The spectacular run experienced by equity markets in 2014 was mainly  driven by 'hopes' of meaningful reforms coupled with some sporadic sparks of recovery as highlighted by improvement in a few macroeconomic indicators. While execution of the measures introduced by government may take time to have an effect on the real economy, given a stable political environment the risk of derailment from the economic growth appear to be limited.

Corporate earnings are expected to pick up going ahead and may be led by both topline growth as well as margin expansion. Moreover, one important indicator viz. corporate profitability to gross domestic product (GDP) ratio for BSE 500 companies (ex financials) is currently below the long period average and is expected to improve in line with overall economic growth.
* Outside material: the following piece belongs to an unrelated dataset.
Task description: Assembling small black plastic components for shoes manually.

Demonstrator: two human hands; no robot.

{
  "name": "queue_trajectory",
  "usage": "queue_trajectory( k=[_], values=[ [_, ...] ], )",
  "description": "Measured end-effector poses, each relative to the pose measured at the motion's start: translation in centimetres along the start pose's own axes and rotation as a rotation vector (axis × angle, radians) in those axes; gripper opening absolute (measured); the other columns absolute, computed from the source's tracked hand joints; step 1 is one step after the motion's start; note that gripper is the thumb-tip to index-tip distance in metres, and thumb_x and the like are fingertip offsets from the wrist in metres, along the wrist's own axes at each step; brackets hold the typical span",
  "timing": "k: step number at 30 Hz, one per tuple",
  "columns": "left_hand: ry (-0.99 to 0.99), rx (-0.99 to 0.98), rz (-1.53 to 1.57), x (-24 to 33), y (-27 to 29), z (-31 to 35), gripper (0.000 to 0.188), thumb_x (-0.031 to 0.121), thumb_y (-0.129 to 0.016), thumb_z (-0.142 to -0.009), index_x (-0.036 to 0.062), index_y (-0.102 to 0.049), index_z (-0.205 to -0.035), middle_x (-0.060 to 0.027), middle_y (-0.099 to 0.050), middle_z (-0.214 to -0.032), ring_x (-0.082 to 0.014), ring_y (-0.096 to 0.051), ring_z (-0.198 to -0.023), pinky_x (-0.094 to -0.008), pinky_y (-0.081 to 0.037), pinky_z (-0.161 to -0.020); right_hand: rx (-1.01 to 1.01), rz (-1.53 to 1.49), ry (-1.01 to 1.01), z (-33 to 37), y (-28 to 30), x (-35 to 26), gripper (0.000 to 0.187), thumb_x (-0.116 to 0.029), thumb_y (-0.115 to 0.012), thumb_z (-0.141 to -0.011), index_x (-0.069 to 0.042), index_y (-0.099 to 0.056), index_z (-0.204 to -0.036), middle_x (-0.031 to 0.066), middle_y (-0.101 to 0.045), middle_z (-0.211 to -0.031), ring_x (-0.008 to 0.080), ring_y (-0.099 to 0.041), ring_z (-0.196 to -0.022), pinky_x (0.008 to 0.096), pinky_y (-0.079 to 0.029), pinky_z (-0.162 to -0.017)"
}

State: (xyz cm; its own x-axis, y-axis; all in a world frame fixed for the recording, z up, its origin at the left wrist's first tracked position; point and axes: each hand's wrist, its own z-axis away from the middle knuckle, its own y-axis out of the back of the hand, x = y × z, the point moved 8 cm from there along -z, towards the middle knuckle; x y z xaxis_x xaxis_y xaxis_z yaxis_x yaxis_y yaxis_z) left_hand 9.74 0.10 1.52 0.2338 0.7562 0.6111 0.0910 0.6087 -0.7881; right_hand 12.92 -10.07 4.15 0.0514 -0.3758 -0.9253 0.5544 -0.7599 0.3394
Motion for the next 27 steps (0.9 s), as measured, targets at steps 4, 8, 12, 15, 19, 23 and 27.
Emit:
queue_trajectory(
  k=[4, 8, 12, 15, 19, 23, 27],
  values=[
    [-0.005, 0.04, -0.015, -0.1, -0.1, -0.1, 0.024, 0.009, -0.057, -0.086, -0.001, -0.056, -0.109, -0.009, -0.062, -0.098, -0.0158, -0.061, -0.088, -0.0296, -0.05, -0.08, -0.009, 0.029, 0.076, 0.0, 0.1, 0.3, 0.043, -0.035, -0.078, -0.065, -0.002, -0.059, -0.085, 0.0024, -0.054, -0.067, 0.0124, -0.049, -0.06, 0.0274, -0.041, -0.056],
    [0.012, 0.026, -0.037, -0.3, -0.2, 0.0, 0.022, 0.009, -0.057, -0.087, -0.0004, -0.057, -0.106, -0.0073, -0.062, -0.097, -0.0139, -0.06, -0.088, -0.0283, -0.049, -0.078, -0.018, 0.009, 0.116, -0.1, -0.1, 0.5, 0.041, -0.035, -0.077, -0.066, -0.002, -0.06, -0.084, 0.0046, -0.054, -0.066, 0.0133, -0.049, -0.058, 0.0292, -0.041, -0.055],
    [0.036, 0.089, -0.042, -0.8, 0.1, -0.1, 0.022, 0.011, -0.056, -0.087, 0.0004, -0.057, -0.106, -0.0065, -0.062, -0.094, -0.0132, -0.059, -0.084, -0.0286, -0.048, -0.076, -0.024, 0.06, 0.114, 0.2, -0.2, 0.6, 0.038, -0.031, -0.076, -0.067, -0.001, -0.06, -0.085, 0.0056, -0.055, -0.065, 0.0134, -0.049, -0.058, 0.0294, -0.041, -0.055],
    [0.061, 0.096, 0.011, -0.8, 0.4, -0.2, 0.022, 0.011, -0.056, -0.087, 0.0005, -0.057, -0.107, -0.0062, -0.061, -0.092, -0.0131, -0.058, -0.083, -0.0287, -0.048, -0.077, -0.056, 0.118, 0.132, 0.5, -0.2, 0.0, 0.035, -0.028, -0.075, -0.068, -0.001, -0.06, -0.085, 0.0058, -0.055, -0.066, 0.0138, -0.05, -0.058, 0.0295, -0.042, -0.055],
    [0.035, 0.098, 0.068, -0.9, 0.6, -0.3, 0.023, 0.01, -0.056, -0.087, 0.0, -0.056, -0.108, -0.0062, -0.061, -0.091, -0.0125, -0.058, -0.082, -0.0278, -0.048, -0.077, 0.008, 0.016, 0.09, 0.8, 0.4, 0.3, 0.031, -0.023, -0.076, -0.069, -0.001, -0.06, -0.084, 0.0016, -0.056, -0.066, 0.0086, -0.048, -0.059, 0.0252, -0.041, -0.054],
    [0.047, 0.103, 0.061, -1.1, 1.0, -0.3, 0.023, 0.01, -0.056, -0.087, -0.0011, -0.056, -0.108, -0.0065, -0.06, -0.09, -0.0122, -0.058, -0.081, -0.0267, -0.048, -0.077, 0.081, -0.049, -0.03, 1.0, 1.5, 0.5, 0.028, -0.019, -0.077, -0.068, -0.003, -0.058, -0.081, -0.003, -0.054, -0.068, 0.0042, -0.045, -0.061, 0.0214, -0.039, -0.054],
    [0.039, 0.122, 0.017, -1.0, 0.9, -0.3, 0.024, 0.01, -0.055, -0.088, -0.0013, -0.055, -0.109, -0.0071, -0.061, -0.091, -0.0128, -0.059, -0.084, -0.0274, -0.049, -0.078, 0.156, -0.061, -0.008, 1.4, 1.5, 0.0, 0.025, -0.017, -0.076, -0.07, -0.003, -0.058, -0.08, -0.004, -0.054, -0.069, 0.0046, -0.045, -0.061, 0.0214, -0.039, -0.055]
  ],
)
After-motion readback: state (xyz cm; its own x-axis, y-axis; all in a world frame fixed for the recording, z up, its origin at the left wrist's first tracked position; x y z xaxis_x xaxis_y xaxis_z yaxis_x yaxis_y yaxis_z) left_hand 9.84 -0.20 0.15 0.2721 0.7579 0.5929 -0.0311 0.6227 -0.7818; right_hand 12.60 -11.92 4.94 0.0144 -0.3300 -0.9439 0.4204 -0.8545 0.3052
Pick up in discretionary demand and investment cycle taking off will be two important indicators which will provide cues for further movement in equity markets. While discretionary demand has shown signs of improvement, infrastructure may be the stepping stone for revival of the investment cycle. A probable reversal in crude oil prices, weaker global growth prospects and rise in interest rates by US Federal Reserve may add to volatility in the near to medium term. However, given the expectation of decline in domestic interest rates and subsequent beginning of the investment cycle, we believe that gradual recovery in economic growth is likely to continue and translate into stronger earnings growth in the long term.

With re-rating already factored in valuations the headroom for P/E multiple expansions is limited. Hence incremental returns are likely to be led by corporate earnings growth.   At this juncture, while there is general consensus on the recovery, there may be bouts of volatility due to global 'risk off' factors and hence a cautiously optimistic stance is warranted. As a result, investors should adopt a systematic approach to investing in order to benefit from long term prospects of Indian economy.